Anyone who works in the style of PLT that follows the consciousness into the afterlife, will report that many do not perceive the light after death. They are still caught in their emotions and dying thoughts, they are still looking for their loved ones, or they are still angry at the ones who killed them. There are so many variations of the kinds of imprints held at death. That is why in PLT, the state of mind and emotions at death are most important to capture and bring to consciousness because these lead to the lost parts of the soul. A main principle of the Bardos is that recognition and liberation are instantaneous. In other words, we only need to see beyond the illusion to be liberated from it. This is useful to know when working with past life characters that are stuck after death. Often the work that happens in the Bardo involves getting the soul to give up its obsessive thoughts and leave its complexes behind. You will see in the case studies the different kinds of resolution that happen in these Bardo states. They can include the healing of physical traumas carried in the subtle body, reunion with lost loved ones, dialogue with perpetrators, seeking forgiveness from those one has hurt; the finishing of unfinished desires/impulses, or just having a good old catharsis. The reworking of all these imprints in the Bardo, allows this part of the soul to complete its unfinished business and more fully ascend to higher planes.

Stage Four: Overview, Integration and Review

Once resolution happens in the lower Bardos, it is as if the consciousness becomes lighter. It is possible then to ascend to the higher Bardos and this often happens spontaneously. These realms are more like the natural domain of spirit that is unfettered by earthly existence. This is the original light the Tibetans describe that consists of unconditional love and grace. Wise beings and images of the divine are often met here. It is a place of clear, pure supernal light where overview of the past life happens; inspired connections to current life people and places are made, or whole patterns of past lives and the reason for them are revealed, often spontaneously and without direction. It is the place of higher view. Communication here is often direct and intuitive without words. Questions are answered by higher beings concerning the meaning and lessons of the life that was just re-experienced. Often new current life directions and potentials are pointed out. The soul fragment that is resurrected and brought to this plane is often overjoyed to finally come to this place of peace.

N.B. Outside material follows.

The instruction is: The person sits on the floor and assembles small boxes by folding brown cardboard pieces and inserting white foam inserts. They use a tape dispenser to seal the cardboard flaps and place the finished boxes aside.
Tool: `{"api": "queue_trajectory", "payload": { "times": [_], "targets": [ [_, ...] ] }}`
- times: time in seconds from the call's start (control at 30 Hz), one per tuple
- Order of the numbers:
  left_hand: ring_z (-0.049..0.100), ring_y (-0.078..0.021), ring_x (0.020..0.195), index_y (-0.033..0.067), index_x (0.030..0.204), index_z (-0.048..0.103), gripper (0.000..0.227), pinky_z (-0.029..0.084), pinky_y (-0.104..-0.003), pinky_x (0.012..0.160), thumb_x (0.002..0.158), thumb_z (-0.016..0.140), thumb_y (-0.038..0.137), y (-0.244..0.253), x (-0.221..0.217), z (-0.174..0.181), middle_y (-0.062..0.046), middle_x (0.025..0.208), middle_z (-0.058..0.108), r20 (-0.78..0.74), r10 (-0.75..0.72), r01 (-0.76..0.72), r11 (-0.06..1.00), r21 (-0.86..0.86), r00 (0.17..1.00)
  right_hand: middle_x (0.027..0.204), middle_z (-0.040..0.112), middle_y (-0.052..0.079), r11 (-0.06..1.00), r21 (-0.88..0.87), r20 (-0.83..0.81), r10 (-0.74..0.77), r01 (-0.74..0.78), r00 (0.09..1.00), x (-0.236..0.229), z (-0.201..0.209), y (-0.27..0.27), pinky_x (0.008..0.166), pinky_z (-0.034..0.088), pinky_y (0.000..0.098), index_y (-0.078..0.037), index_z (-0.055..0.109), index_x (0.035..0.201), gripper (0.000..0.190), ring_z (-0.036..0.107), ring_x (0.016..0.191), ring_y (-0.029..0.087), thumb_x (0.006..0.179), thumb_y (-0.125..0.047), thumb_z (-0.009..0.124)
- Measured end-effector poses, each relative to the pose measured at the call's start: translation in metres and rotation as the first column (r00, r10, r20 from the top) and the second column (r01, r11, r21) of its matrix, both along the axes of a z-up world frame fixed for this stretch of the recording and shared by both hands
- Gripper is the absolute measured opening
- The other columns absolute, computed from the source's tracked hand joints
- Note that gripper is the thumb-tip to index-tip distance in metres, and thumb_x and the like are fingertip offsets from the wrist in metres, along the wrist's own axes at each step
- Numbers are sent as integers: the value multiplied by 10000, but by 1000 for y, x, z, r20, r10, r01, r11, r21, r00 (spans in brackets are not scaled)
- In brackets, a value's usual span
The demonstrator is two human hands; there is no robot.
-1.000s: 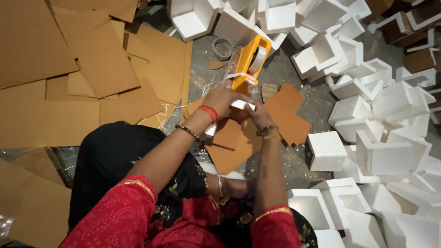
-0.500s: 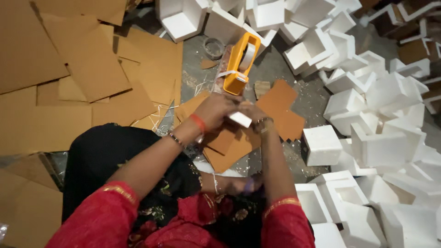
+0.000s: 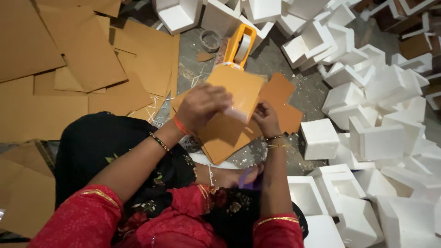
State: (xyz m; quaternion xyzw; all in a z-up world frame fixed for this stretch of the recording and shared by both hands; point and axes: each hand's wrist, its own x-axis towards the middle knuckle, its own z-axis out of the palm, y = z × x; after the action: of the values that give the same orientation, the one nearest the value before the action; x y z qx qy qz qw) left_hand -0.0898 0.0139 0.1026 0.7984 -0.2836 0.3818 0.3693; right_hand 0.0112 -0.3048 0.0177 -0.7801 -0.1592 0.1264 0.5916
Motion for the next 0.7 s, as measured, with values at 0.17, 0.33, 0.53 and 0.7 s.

After bringing the client fully back into present day consciousness, we work together to recap how this experience fits into the current life context. Often further insight happens this way, but in the following hours and days after a session, clients often report that the insights occur like dominos falling into one another, as they go about their day to day business. After time, the changes that have occurred as a result of the session also become more noticeable, so in some of the cases in this book, the afterthoughts of clients are included.

The stages that occur in regression illuminate much about the psychology of the soul. Even though a lifetime may be in the distant past, it can be very present in the current life psyche. These circumstances from the past shape who we are today. The past and the future are tied together by the present, and the choices we make now affect both. Self knowledge of where we have been, and resolution of any limitations from the past allows us greater freedom in the present and subsequently the future.